Comment 1 aler 2019-06-14 21:55:51 UTC
This started happening in FreeBSD 10. Before that tar never tried to do charset translations by any means.
Comment 2 Conrad Meyer 2019-06-14 22:02:30 UTC
It's a non-fatal warning that changes the exit status to non-zero but as you note, does not prevent correct copy. libarchive changes the copy mode from encoding-aware (UTF-8 default, I guess) to binary mode when it prints that text.
Comment 3 Conrad Meyer 2019-06-14 22:07:14 UTC
This is specified by POSIX' pax: https://pubs.opengroup.org/onlinepubs/9699919799/utilities/pax.html "If there is a hdrcharset extended header in effect for a file, the value field for any gname, linkpath, path, and uname extended header records shall be encoded using the character set specified by the hdrcharset extended header record; otherwise, the value field shall be encoded using UTF-8. The value field for all other keywords specified by POSIX.1-2017 shall be encoded using UTF-8."
Comment 4 Conrad Meyer 2019-06-14 22:08:30 UTC
(Prior to FreeBSD 10, the default tar format was likely the older "ustar" instead of "pax".)

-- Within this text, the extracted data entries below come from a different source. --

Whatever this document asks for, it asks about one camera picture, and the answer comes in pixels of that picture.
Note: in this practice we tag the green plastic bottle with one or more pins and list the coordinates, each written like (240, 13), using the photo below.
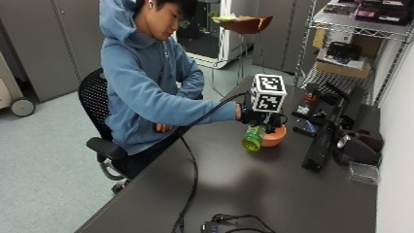
(253, 138)

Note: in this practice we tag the orange bowl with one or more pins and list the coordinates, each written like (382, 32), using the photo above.
(276, 137)

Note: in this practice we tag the small black and white box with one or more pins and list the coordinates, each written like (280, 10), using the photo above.
(302, 110)

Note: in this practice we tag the small blue and black item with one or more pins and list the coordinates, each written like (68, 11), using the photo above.
(308, 127)

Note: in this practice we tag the white marker cube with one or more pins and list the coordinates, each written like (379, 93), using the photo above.
(268, 92)

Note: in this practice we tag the small red and black item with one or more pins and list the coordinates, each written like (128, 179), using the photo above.
(312, 97)

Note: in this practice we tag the long black bar device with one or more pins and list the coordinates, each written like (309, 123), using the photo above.
(321, 142)

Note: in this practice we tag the person in blue hoodie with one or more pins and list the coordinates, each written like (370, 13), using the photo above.
(137, 84)

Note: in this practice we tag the black mesh office chair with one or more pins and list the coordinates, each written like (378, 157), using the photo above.
(96, 103)

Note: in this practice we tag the black and silver mouse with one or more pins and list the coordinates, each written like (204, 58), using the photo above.
(356, 149)

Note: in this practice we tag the dark maroon pouch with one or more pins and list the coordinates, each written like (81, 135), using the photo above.
(370, 139)

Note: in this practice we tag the flat cardboard box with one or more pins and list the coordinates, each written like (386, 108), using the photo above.
(342, 68)

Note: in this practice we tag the clear plastic box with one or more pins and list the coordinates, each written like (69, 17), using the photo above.
(364, 173)

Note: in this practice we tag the black device on shelf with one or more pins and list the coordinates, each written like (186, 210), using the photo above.
(344, 51)

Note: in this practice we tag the white framed glass cabinet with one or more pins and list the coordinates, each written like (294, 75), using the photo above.
(206, 35)

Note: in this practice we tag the orange bar stool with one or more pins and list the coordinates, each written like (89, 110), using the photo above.
(246, 25)

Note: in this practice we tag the large brown cardboard box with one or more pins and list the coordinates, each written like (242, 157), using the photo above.
(366, 43)

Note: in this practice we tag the yellow-green item on stool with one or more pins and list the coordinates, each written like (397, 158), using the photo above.
(228, 18)

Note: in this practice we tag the grey cart with wheel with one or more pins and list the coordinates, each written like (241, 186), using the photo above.
(15, 97)

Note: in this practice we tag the grey cabinet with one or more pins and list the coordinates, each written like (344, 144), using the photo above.
(52, 42)

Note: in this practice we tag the white earbud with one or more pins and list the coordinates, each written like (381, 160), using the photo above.
(151, 5)

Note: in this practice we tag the pink and black boxes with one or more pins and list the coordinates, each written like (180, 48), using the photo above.
(381, 11)

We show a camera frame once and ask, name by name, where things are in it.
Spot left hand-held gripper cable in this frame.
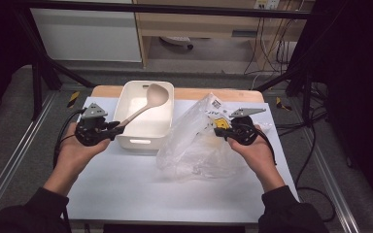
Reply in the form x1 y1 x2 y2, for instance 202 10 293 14
52 109 87 170

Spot aluminium floor rail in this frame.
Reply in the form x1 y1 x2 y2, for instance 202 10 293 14
0 91 58 221
300 125 362 233

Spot right hand-held gripper cable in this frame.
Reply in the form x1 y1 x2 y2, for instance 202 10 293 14
255 127 337 223

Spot black horizontal frame bar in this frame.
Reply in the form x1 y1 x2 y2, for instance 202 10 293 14
16 0 319 20

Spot dark curtain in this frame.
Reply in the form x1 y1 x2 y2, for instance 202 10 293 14
0 0 35 119
314 0 373 222

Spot white chair base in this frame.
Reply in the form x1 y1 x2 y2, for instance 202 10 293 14
159 35 194 51

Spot person's left hand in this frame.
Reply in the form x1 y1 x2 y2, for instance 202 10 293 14
55 122 112 178

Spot beige serving spoon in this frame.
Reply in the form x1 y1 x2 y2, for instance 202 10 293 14
115 83 170 130

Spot white table sheet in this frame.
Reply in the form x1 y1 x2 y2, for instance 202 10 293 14
65 96 300 224

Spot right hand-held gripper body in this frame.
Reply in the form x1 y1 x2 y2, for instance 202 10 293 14
228 108 267 146

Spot clear plastic bag yellow face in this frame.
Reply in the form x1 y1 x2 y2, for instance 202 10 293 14
155 92 274 181

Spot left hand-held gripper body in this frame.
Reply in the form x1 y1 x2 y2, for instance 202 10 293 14
75 102 112 148

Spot hanging black cable bundle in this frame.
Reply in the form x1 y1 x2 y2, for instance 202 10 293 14
243 13 301 77

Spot white power strip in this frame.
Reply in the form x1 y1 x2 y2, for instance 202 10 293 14
254 0 281 10

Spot wooden desk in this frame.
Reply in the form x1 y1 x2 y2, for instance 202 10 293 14
132 0 316 69

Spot hand-held gripper cable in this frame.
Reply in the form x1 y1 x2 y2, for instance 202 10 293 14
255 127 337 223
52 109 87 170

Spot person's right hand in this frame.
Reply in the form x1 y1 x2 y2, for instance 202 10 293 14
227 125 282 184

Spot white plastic bin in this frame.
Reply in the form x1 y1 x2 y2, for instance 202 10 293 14
112 80 175 151

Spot white cabinet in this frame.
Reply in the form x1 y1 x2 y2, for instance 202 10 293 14
30 8 143 63

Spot black metal stand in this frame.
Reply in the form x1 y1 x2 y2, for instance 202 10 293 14
16 9 95 121
255 57 319 128

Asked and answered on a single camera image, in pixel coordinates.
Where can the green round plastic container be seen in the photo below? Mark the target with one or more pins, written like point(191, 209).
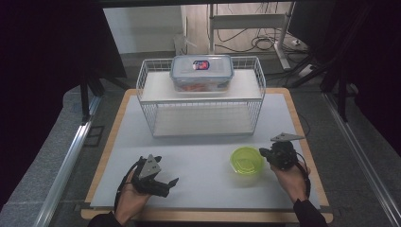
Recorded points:
point(247, 161)

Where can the black floor bracket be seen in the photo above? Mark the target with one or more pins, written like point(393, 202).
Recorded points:
point(94, 136)

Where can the black metal stand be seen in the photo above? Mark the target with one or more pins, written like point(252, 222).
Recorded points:
point(85, 101)

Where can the person's left hand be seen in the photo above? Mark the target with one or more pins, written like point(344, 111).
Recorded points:
point(130, 203)

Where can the white power strip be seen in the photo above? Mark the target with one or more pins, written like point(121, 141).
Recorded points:
point(305, 71)

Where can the clear food container blue lid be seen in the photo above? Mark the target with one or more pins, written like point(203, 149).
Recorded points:
point(201, 71)

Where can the white desk frame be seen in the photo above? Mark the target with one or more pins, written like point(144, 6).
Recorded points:
point(249, 21)

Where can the aluminium rail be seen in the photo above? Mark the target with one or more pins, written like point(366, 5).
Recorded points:
point(362, 157)
point(67, 157)

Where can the person's right hand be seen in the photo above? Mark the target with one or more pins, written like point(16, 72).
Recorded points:
point(294, 183)

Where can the grey table mat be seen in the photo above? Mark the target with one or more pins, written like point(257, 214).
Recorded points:
point(205, 164)

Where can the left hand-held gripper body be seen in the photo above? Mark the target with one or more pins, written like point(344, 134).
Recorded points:
point(149, 176)

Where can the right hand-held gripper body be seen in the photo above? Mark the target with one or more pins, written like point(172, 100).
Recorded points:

Comment 5 aler 2019-06-15 11:13:57 UTC
The filesystem has no internal charset so it is weird to do charset translations from no-charset (= BINARY) to any explicit charset. Also it is not good that resulting archive somehow dependent on environment $LANG which was intended for run-time localization purposes and not for abstract data processing. Also this fact is undocumented on tar manpage.